Smiles with valence 5 Nitrogen and implicit hydrogen

User 73531e86ff

18-03-2009 10:45:26

Hi,





We have come across an interesting case of a nitrogen with valence 5 which is being dealt with differently between our current vendor and ChemAxon.





The simplest case is C#NC which we're trying to match with the smarts [#7v5]. Our current vendor recognises that the nitrogen has an implicit hydrogen and the match is positive.





However, when we load this smiles into ChemAxon it does not match the smarts. We found out that the mol.isValenceError() was giving true for this example. When we changed the smiles to C#[NH]C the match is positive again.





So, my question is: Is there a way to have the implicit hydrogen added automatically in this example?

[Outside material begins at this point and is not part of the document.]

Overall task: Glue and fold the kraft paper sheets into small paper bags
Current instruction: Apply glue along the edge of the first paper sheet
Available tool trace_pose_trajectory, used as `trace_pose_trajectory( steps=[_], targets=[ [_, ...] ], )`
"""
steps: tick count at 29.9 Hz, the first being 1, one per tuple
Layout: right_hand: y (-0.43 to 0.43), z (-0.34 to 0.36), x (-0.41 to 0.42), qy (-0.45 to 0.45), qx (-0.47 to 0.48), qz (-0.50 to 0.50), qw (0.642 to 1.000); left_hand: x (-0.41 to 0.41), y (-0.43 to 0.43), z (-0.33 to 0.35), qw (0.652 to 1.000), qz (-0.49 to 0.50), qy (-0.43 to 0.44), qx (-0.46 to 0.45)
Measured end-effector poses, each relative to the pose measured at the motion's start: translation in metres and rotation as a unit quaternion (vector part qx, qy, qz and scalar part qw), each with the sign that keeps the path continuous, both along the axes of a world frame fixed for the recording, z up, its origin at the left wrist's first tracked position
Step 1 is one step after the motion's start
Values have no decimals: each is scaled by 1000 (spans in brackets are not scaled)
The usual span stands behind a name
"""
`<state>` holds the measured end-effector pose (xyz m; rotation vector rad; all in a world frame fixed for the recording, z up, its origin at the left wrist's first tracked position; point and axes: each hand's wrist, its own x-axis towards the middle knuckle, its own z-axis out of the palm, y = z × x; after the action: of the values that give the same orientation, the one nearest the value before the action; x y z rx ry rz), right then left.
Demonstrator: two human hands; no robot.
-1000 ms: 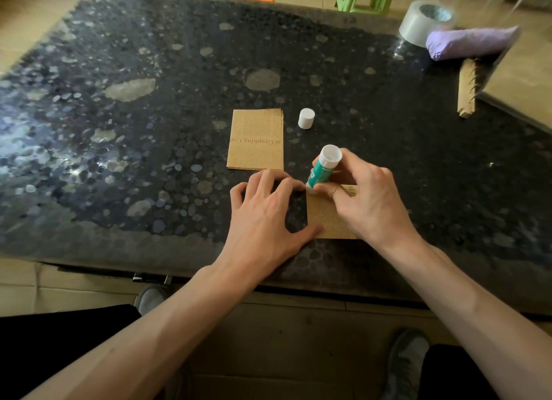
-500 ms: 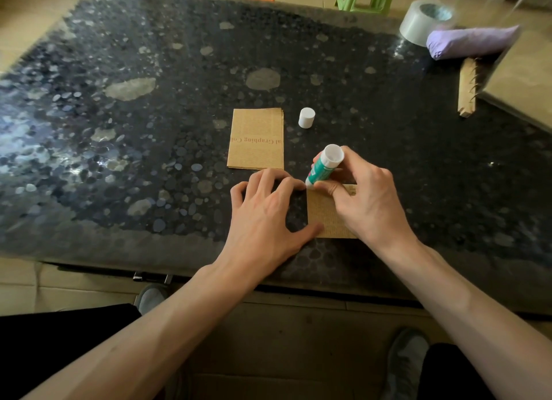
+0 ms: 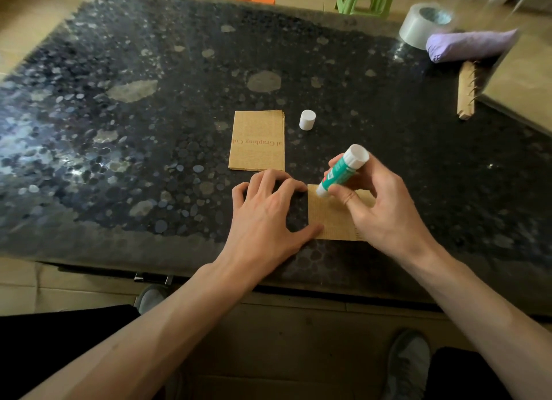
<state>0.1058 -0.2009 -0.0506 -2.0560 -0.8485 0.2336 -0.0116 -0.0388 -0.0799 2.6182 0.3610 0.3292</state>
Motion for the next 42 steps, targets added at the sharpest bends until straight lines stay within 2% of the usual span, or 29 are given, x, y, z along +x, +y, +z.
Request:
trace_pose_trajectory(
  steps=[3, 8, 15, 22, 29, 42],
  targets=[
    [-3, -2, -4, -20, -53, 20, 998, 1, 1, -1, 1000, 1, -2, 0],
    [-4, 1, -6, -32, -72, 40, 996, 0, 1, -1, 1000, -3, -4, 0],
    [-1, 0, -5, -71, -49, 22, 996, 0, 1, 0, 1000, -8, 1, -4],
    [-1, 0, -4, -62, -42, 2, 997, 1, 2, -1, 1000, -7, 2, 3],
    [-3, -1, 1, -32, -47, 33, 998, 1, 2, -3, 1000, -4, 0, 12],
    [7, -7, 1, -74, -22, -2, 997, 1, 2, -4, 1000, -6, -2, 7]
  ],
)
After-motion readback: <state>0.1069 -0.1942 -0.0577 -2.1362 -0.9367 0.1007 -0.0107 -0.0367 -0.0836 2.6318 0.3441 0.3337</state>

Having taken a look at the Daylight page for the smiles definition it says:
Quote:



Elements in the "organic subset" B, C, N, O, P, S, F, Cl, Br, and I may be written without brackets if the number of attached hydrogens conforms to the lowest normal valence consistent with explicit bonds. "Lowest normal valences" are B (3), C (4), N (3,5), O (2), P (3,5), S (2,4,6), and 1 for the halogens.


From this explanation it implies that as the Nitrogen in my example already has 4 bonds then the lowest normal valence is 5, therefore you should assume it has an implicit hydrogen.

ChemAxon 25dcd765a3

19-03-2009 08:58:29

Hi,





I will also examine the problem but at the first sight it seems that you are right, so we will fix this bug ASAP.





Andras

ChemAxon 25dcd765a3

23-03-2009 17:55:58

Hi,





We have examined the problem more deeply and found the following:





Moreover Nitrogen cannot have valence of 5. You may complain about this with the example of Nitro group which is described conventionally with -N(=O)=O. But chemically this form is not valid as Nitro goup has the following form: [N+]([O-])=O.





So I think I have to conclude that your current vendor is chemically mistaken.





Please let me know your opinion.





Andras

User 73531e86ff

26-03-2009 13:49:22

Hi,





The problem is that many of our structures will be in this form.  Plus, If it is not valid I don't understand why an import error is not thrown.





Are you saying that you are complying with your own SMILES specification and not Daylight's?





The other odd thing is as you say nitro groups CN(=O)=O are succcessfully imported but give no valency error.  Surely it should be the same for both C#[NH]C and C#NC (the latter having an implicit hydrogen) which both import successfully but DO give a valency error with mol.hasValenceError().  It is not consistent.





Cheers,





Shane

ChemAxon 25dcd765a3

27-03-2009 23:15:15

Hi,


Quote:
The problem is that many of our structures will be in this form.
I think this should not be problem. C#NC has valence of 4 so it should match with smarts [#7v4].


Quote:
 Plus, If it is not valid I don't understand why an import error is not thrown
Import error is not thrown, just valence error on the Nitrogen atom after import.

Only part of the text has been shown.